_TASK STATEMENT_
In the data below, the answer is the run of lines from the line containing "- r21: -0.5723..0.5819" through the line containing "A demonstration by", both included; print it exactly and nothing else.

_DATA EXCERPT_
■ ■ ■ ■ ■ ■ ■
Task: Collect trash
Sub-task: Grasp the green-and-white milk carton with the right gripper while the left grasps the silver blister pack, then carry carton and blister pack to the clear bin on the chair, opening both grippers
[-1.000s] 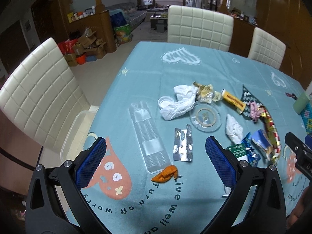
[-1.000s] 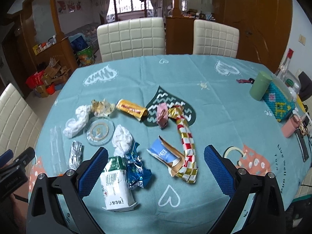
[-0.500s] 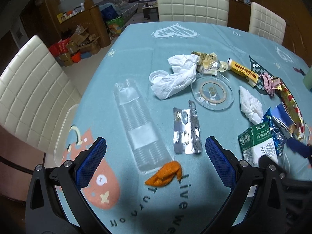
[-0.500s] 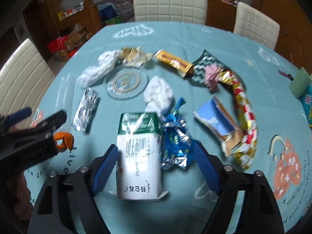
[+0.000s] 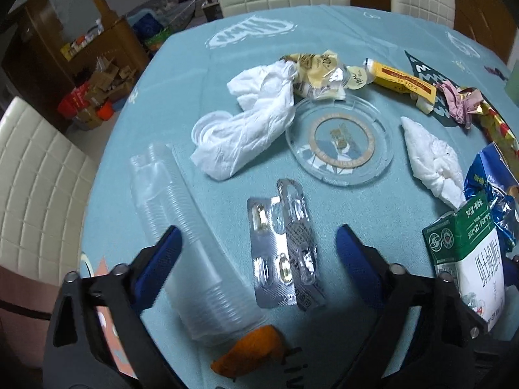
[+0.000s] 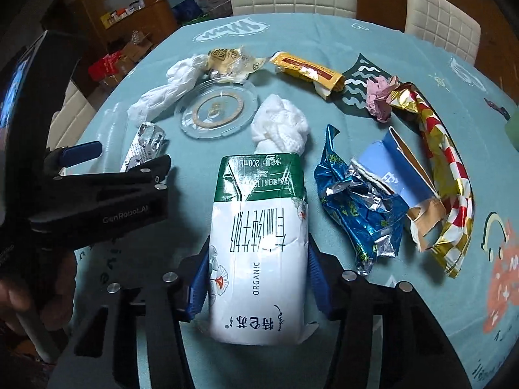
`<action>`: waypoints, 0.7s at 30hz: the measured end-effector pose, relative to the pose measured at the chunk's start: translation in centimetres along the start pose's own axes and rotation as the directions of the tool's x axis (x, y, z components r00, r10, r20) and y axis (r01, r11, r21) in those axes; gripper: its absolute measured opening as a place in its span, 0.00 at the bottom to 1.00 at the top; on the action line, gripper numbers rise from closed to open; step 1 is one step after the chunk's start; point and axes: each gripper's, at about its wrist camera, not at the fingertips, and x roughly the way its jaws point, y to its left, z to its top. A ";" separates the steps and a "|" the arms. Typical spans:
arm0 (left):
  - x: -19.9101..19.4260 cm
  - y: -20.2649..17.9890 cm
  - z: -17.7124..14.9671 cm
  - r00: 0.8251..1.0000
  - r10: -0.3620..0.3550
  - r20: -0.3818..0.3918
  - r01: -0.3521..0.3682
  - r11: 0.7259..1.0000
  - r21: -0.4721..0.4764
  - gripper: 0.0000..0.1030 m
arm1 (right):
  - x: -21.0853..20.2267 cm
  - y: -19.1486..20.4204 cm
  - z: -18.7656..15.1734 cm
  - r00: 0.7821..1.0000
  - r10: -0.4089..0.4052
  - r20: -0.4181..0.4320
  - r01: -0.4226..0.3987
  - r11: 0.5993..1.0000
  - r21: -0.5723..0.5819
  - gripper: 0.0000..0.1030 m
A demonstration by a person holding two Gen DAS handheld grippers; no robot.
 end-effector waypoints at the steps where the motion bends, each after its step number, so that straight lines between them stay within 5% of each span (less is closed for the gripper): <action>1: -0.1 -0.1 0.1 1.000 0.005 0.010 -0.005 1.000 0.009 0.72 | 0.0 0.0 0.0 1.000 0.002 -0.001 -0.002 1.000 0.001 0.49; 2: -0.3 -0.1 0.3 1.000 0.010 0.024 -0.010 1.000 0.011 0.66 | 0.0 0.1 0.0 1.000 0.005 -0.003 -0.005 1.000 0.000 0.49; 4: -0.8 0.1 0.4 0.999 0.006 0.046 -0.006 1.000 0.003 0.31 | -0.2 0.1 0.3 1.000 0.014 0.003 -0.014 1.000 -0.004 0.49; 13: -4.0 1.5 0.1 0.989 -0.091 0.114 0.095 0.995 -0.036 0.27 | -2.1 0.9 1.9 0.998 0.015 0.063 -0.012 0.999 -0.041 0.49; 21: -7.6 3.6 -1.1 0.985 -0.051 0.166 0.069 0.992 -0.102 0.27 | -4.3 3.5 2.5 0.992 0.058 0.112 -0.045 0.992 -0.115 0.49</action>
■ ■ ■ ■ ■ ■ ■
_RESULT OF THIS TASK_
  - r21: -0.5723..0.5819
  - gripper: 0.0000..0.1030 m
A demonstration by a person holding two Gen DAS handheld grippers; no robot.

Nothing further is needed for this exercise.